▶ _WHAT YOU ARE ASKED TO DO_
The expected answer is a verbatim transcription of the lines below, beginning with the first and ending with the line that holds "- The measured", without pictures.

▶ _PROVIDED DATA_
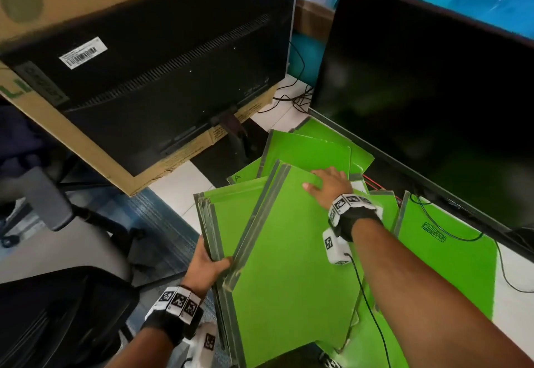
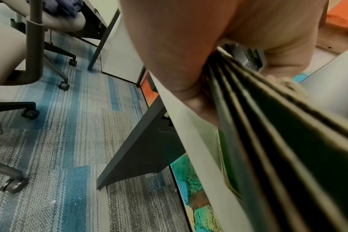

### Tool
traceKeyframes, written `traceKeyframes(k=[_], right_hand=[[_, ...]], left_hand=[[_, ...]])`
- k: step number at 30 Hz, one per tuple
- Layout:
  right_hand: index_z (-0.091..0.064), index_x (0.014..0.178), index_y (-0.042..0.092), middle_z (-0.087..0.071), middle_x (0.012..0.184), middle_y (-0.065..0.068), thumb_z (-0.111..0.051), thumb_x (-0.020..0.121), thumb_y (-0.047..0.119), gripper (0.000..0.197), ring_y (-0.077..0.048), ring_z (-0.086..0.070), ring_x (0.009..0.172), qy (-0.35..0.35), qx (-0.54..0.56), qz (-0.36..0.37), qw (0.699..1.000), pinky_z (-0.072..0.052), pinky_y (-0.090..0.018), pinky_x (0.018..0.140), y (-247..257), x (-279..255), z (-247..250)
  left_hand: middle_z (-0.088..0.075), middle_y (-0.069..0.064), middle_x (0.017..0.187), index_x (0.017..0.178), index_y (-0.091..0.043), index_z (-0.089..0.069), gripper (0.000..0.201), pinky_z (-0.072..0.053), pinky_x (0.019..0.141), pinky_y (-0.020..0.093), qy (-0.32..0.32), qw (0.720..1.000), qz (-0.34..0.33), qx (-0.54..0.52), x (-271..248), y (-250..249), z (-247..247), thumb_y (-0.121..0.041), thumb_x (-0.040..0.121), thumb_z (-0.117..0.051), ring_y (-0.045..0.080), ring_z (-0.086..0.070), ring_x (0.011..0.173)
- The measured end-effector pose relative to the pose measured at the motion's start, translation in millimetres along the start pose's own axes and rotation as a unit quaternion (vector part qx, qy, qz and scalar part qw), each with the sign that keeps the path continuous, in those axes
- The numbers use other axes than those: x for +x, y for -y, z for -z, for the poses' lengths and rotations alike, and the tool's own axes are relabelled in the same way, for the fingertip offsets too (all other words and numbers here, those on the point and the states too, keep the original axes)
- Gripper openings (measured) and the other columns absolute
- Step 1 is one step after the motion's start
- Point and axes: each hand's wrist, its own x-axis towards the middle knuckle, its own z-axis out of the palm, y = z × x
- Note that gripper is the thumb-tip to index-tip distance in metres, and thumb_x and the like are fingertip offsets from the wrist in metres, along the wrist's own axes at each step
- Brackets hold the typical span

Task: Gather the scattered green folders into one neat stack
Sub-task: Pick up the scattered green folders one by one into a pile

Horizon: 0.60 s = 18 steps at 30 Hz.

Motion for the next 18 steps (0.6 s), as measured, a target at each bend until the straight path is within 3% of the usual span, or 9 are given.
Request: traceKeyframes(k=[3, 5, 7, 9, 12, 14, 16, 18], right_hand=[[-0.035, 0.143, 0.025, -0.028, 0.153, -0.008, -0.049, 0.087, 0.058, 0.067, -0.034, -0.02, 0.141, 0.015, -0.019, -0.029, 0.999, -0.02, -0.052, 0.114, 1, 5, -9], [-0.039, 0.141, 0.028, -0.027, 0.153, -0.01, -0.051, 0.087, 0.057, 0.062, -0.034, -0.02, 0.141, 0.008, -0.003, -0.035, 0.999, -0.019, -0.054, 0.114, 2, 4, -8], [-0.043, 0.138, 0.032, -0.025, 0.155, -0.01, -0.056, 0.086, 0.051, 0.057, -0.036, -0.024, 0.141, 0.005, 0.064, -0.022, 0.998, -0.023, -0.055, 0.112, 4, 3, -4], [-0.047, 0.135, 0.036, -0.032, 0.152, -0.006, -0.062, 0.086, 0.043, 0.051, -0.034, -0.034, 0.137, -0.014, 0.119, 0.031, 0.992, -0.028, -0.052, 0.111, 8, 4, 4], [-0.049, 0.133, 0.04, -0.046, 0.145, 0.003, -0.062, 0.087, 0.037, 0.048, -0.025, -0.04, 0.135, -0.012, 0.097, 0.124, 0.987, -0.023, -0.05, 0.113, 25, 3, 14], [-0.046, 0.135, 0.042, -0.042, 0.147, 0.0, -0.059, 0.088, 0.039, 0.048, -0.024, -0.034, 0.138, 0.002, 0.044, 0.157, 0.987, -0.016, -0.046, 0.114, 42, -1, 11], [-0.041, 0.137, 0.045, -0.034, 0.152, -0.006, -0.056, 0.089, 0.042, 0.05, -0.027, -0.025, 0.142, 0.028, -0.005, 0.18, 0.983, -0.01, -0.046, 0.114, 59, -8, -2], [-0.038, 0.139, 0.045, -0.028, 0.154, -0.008, -0.054, 0.091, 0.043, 0.051, -0.031, -0.019, 0.143, 0.061, -0.044, 0.203, 0.976, -0.008, -0.048, 0.115, 77, -16, -21]], left_hand=[[-0.067, 0.019, 0.103, 0.124, -0.016, -0.043, 0.07, -0.06, 0.065, 0.035, 0.023, 0.999, 0.003, -0.026, -5, 0, 2, 0.026, 0.071, -0.061, 0.029, -0.073, 0.077], [-0.068, 0.015, 0.1, 0.123, -0.019, -0.045, 0.071, -0.058, 0.064, 0.031, 0.023, 0.999, 0.0, -0.043, -8, -1, 3, 0.021, 0.067, -0.062, 0.027, -0.071, 0.077], [-0.066, 0.007, 0.093, 0.117, -0.025, -0.05, 0.067, -0.055, 0.063, 0.029, 0.016, 0.998, 0.003, -0.065, -11, -4, 4, 0.002, 0.058, -0.065, 0.024, -0.065, 0.08], [-0.067, 0.001, 0.094, 0.118, -0.027, -0.053, 0.067, -0.052, 0.073, 0.033, 0.022, 0.996, 0.013, -0.091, -13, -6, 3, -0.021, 0.054, -0.072, 0.023, -0.062, 0.087], [-0.061, 0.001, 0.128, 0.137, -0.025, -0.043, 0.094, -0.046, 0.101, 0.048, 0.018, 0.994, 0.041, -0.099, -13, -3, 7, -0.047, 0.056, -0.084, 0.024, -0.058, 0.117], [-0.05, 0.004, 0.143, 0.145, -0.027, -0.032, 0.108, -0.038, 0.109, 0.054, 0.019, 0.995, 0.042, -0.086, -13, -1, 7, -0.056, 0.056, -0.085, 0.026, -0.05, 0.129], [-0.049, 0.008, 0.144, 0.144, -0.026, -0.032, 0.111, -0.039, 0.107, 0.056, 0.016, 0.996, 0.04, -0.072, -15, 0, 4, -0.056, 0.052, -0.088, 0.029, -0.051, 0.129], [-0.061, 0.009, 0.129, 0.134, -0.023, -0.041, 0.11, -0.049, 0.098, 0.051, 0.009, 0.997, 0.028, -0.071, -18, -6, -3, -0.053, 0.042, -0.092, 0.028, -0.063, 0.114]])
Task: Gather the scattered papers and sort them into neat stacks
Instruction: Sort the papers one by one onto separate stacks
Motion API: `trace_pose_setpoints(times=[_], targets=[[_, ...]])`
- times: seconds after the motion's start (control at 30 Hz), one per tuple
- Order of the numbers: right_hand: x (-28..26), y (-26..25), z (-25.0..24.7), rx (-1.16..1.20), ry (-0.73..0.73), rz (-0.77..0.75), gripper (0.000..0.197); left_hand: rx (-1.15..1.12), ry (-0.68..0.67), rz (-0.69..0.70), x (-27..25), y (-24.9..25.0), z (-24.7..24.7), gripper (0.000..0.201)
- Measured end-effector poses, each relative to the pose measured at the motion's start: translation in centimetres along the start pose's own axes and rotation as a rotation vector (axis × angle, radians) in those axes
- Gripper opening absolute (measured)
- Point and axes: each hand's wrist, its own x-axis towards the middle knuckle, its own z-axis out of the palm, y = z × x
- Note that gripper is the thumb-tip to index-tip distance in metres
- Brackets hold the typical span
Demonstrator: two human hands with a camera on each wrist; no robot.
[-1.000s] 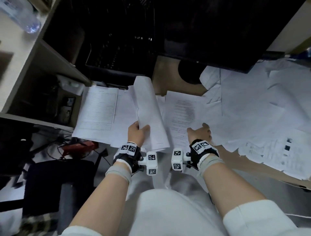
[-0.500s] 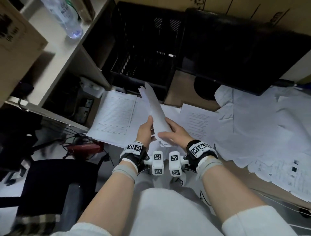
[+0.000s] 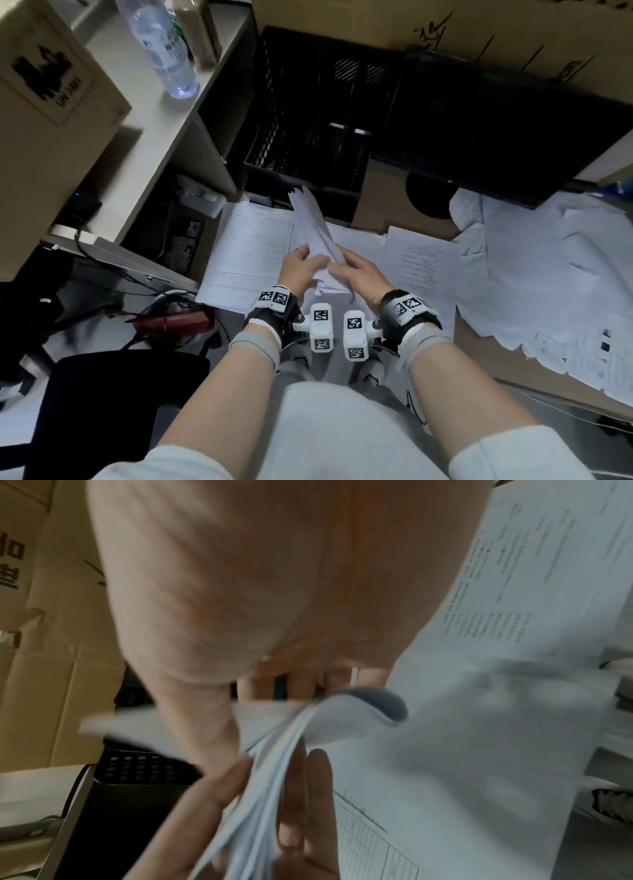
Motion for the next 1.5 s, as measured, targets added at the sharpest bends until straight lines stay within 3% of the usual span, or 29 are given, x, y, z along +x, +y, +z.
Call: trace_pose_setpoints(times=[0.03,0.07,0.17,0.23,0.37,0.63,0.73,0.87,0.97,1.1,1.2,1.27,1.37,1.43,1.5], targets=[[0.2,-0.3,0.5,0.024,0.091,0.020,0.016,0.008,-0.010,0.012,0.1,0.0,-0.5,0.011],[0.5,-0.3,0.9,0.038,0.199,0.050,0.009,0.036,0.001,0.035,0.7,-0.4,-1.1,0.017],[1.6,0.8,1.2,0.055,0.521,0.145,0.026,0.115,0.092,0.081,1.9,-1.6,-3.2,0.041],[2.1,2.0,1.1,0.079,0.619,0.204,0.036,0.134,0.141,0.073,2.4,-2.2,-4.5,0.031],[1.9,3.2,1.3,0.102,0.672,0.326,0.022,0.168,0.207,0.063,3.2,-3.2,-6.5,0.019],[3.4,9.6,2.4,0.069,0.805,0.559,0.038,0.246,0.353,0.029,5.2,-5.7,-10.4,0.028],[3.9,11.1,3.8,0.144,0.755,0.602,0.032,0.270,0.350,0.010,5.2,-6.5,-11.3,0.025],[5.0,13.1,5.0,0.195,0.595,0.625,0.005,0.288,0.339,0.010,4.5,-6.3,-11.7,0.023],[5.1,12.4,5.6,0.107,0.647,0.666,0.039,0.312,0.303,0.016,3.9,-5.5,-12.0,0.022],[3.4,8.8,5.7,-0.046,0.784,0.705,0.069,0.321,0.243,0.044,3.6,-5.1,-11.7,0.023],[2.9,7.4,5.2,-0.198,0.877,0.507,0.081,0.282,0.198,0.060,3.2,-4.0,-10.8,0.024],[3.0,6.6,4.9,-0.122,0.744,0.266,0.067,0.234,0.138,0.049,2.9,-3.3,-9.9,0.028],[3.0,4.6,5.2,0.052,0.367,0.022,0.042,0.168,0.060,0.049,2.9,-2.9,-8.7,0.031],[3.0,3.7,5.5,0.078,0.241,-0.038,0.046,0.128,0.045,0.036,3.0,-2.8,-8.0,0.038],[3.1,3.4,5.4,0.063,0.170,-0.061,0.063,0.091,0.020,0.023,2.8,-2.2,-7.4,0.032]])
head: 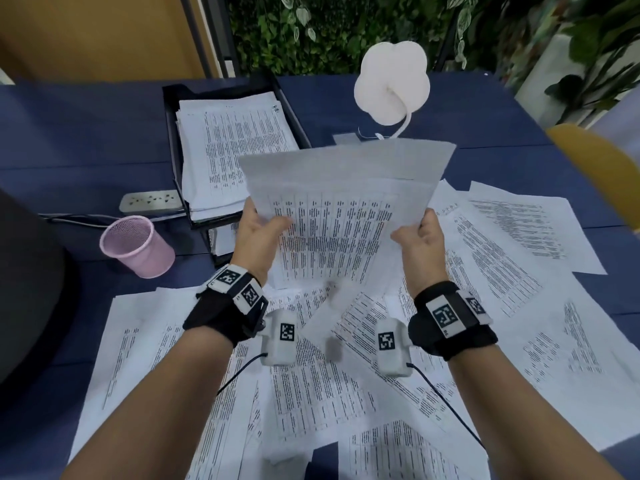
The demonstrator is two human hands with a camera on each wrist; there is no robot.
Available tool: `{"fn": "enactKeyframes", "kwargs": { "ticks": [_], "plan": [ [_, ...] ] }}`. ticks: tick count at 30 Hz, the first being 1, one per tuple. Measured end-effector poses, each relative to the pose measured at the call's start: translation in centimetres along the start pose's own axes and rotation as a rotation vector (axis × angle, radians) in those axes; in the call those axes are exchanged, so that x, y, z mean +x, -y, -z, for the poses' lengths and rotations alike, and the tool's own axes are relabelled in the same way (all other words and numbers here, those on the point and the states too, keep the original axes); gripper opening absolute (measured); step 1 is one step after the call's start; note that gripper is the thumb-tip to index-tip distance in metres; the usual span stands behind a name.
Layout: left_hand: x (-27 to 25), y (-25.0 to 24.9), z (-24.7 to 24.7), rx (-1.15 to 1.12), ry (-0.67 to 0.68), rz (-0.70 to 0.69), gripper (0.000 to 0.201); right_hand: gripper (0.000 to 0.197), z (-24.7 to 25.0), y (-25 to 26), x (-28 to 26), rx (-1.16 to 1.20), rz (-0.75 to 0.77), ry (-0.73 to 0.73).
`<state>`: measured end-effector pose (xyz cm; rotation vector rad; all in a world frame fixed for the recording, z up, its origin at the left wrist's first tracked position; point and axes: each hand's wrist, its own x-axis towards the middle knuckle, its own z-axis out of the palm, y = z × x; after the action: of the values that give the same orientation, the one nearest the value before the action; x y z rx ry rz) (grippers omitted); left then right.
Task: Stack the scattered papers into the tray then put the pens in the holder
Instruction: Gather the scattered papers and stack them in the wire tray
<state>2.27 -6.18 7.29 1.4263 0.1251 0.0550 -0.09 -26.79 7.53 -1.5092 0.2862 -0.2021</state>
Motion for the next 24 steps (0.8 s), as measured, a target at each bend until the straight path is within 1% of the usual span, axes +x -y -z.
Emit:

▶ _YOUR RESPONSE_
### Tool
traceKeyframes, written `traceKeyframes(k=[_], right_hand=[[_, ...]], left_hand=[[_, ...]])`
- k: step number at 30 Hz, one per tuple
- Layout:
  right_hand: index_z (-0.091..0.064), index_x (0.014..0.178), index_y (-0.042..0.092), middle_z (-0.087..0.071), middle_x (0.012..0.184), middle_y (-0.065..0.068), thumb_z (-0.111..0.051), thumb_x (-0.020..0.121), thumb_y (-0.047..0.119), gripper (0.000..0.197), ring_y (-0.077..0.048), ring_z (-0.086..0.070), ring_x (0.009..0.172), qy (-0.35..0.35), qx (-0.54..0.56), qz (-0.36..0.37), qw (0.699..1.000), pinky_z (-0.072..0.052), pinky_y (-0.090..0.018), pinky_x (0.018..0.140), y (-247..257), x (-279..255), z (-247..250)
  left_hand: middle_z (-0.088..0.075), middle_y (-0.069..0.064), middle_x (0.017..0.187), index_x (0.017..0.178), index_y (-0.091..0.043), index_z (-0.089..0.069), gripper (0.000..0.201), pinky_z (-0.072..0.053), pinky_x (0.019..0.141), pinky_y (-0.020..0.093), qy (-0.32..0.32), qw (0.720..1.000), qz (-0.34..0.33), qx (-0.54..0.52), x (-271..248), y (-250..249), z (-247..247), thumb_y (-0.121..0.041), thumb_x (-0.040..0.121), thumb_z (-0.117..0.051), ring_y (-0.045..0.080), ring_z (-0.086..0.070), ring_x (0.011..0.173)
- The measured end-effector pose relative to the pose measured at the motion's start, translation in millimetres along the start pose's own axes and rotation as a unit quaternion (vector part qx, qy, qz and scalar part qw), each with the sign that keeps the path continuous, in those axes

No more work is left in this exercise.